Segment Start: Raw data

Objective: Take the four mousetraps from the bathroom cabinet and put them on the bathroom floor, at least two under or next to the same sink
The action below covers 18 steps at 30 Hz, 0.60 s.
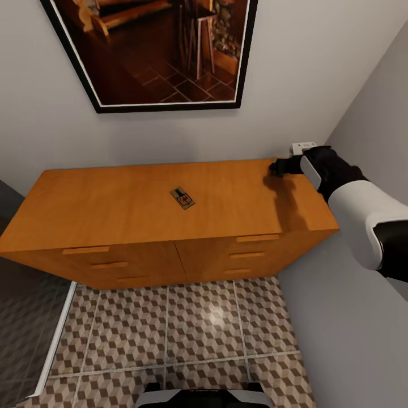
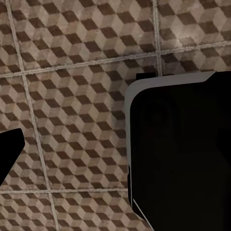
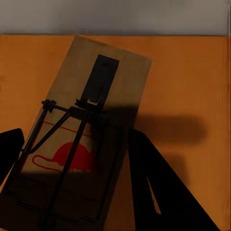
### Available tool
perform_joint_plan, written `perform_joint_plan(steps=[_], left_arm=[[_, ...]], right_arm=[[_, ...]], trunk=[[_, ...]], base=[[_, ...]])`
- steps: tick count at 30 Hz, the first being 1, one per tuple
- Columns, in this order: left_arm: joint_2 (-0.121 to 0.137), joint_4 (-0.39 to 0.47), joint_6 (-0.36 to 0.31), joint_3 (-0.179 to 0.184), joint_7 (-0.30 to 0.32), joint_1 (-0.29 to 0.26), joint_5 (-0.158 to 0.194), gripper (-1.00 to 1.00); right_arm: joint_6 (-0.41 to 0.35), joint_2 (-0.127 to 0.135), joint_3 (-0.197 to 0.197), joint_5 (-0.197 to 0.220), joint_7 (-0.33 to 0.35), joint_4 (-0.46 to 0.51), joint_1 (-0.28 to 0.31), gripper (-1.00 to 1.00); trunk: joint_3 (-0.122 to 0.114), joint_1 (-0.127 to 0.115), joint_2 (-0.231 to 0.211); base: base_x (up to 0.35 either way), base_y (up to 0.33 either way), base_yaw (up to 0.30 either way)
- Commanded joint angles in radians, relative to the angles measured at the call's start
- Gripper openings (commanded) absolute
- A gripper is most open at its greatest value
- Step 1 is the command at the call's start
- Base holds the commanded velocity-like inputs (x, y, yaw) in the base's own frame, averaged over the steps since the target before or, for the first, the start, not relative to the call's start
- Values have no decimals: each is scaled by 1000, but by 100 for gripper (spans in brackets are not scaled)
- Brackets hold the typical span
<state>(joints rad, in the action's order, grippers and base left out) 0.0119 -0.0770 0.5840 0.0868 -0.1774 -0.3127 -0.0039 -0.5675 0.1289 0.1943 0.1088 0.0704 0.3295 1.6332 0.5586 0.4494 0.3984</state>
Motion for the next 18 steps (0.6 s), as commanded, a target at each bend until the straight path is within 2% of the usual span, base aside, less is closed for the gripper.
perform_joint_plan(steps=[1,12,18], left_arm=[[-1,-4,6,8,-7,-2,-1,100],[0,-4,6,8,-7,-2,-1,100],[0,-4,6,8,-7,-2,-1,100]], right_arm=[[-9,1,8,12,-3,8,1,-100],[-97,1,8,12,-43,104,1,-100],[-108,0,8,11,-50,116,1,-100]], trunk=[[1,1,2],[1,1,2],[1,1,2]], base=[[0,0,0],[0,0,0],[-58,79,0]])
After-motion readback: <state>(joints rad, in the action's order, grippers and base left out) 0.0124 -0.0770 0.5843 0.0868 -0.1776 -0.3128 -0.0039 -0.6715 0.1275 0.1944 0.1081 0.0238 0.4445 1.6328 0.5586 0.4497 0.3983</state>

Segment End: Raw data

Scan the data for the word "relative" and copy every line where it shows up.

- Commanded joint angles in radians, relative to the angles measured at the call's start
- Base holds the commanded velocity-like inputs (x, y, yaw) in the base's own frame, averaged over the steps since the target before or, for the first, the start, not relative to the call's start

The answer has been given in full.